"Then the landlord will have a mother, and that's much better than a wife," declared Hugo. "When Mrs. Lesa visits us some day, you will have to receive her as the landlord's mother and make a great banquet for her."
This idea was highly approved, and they immediately began to discuss how the festival should be celebrated. Alida invented the most astonishing plans, including the use of torches and rockets, until Jos declared:
"Our cows will jump over the fences in fright, and the people at the feast will have to run after them in their holiday clothes."
This idea brought bursts of laughter from all four, but they soon dropped the discussion and lay down to rest in the deep shade. Fanned by the leafy boughs overhead, they slept as well as if they had been lying on a prince's bed, and the fresh air and warm sunshine brought a ruddy glow to Hugo's pale cheeks.
That evening when the quartet wandered home, Hugo turned aside with Jos, and both boys disappeared in the stable.
"Now he's begun it too," mourned Stefeli. "I wonder what they have to do in there!"

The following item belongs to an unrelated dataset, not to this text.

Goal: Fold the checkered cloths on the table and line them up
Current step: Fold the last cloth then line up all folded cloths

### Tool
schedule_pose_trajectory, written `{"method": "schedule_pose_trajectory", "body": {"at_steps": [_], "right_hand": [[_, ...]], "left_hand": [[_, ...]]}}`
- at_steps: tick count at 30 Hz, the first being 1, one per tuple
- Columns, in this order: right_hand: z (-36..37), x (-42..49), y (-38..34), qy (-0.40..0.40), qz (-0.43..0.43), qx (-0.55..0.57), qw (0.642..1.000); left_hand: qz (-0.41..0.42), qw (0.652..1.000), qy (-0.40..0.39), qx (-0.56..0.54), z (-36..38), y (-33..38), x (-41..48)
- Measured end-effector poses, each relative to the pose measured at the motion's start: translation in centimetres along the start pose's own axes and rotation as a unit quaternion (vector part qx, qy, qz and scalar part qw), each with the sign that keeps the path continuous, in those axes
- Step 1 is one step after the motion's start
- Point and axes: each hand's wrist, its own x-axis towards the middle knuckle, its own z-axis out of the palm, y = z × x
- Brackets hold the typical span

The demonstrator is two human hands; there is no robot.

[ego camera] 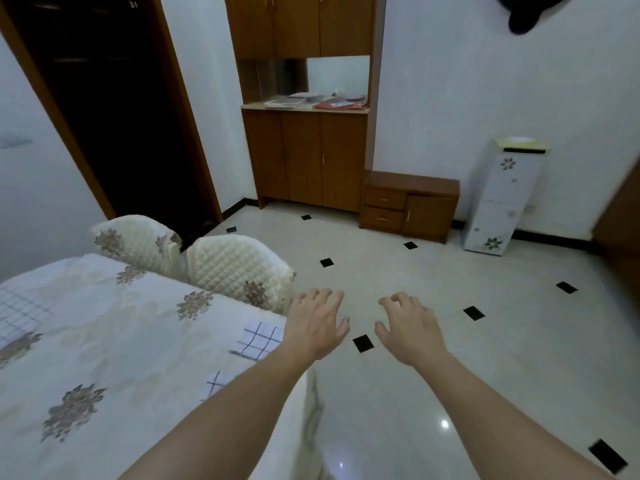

"Just let him go," remarked Alida. "He's much happier when he's with Jos, like today; I've noticed that."
[CHAPTER XI]
ONCE AGAIN THE OLD SONG
AUTUMN came that year altogether too soon for the Lesa household. The children did not like to think their days on the pasture were coming to an end, that two of them would soon be living far away in a great city, another go up into the mountains, while Stefeli would stay behind, a sad and lonely little girl.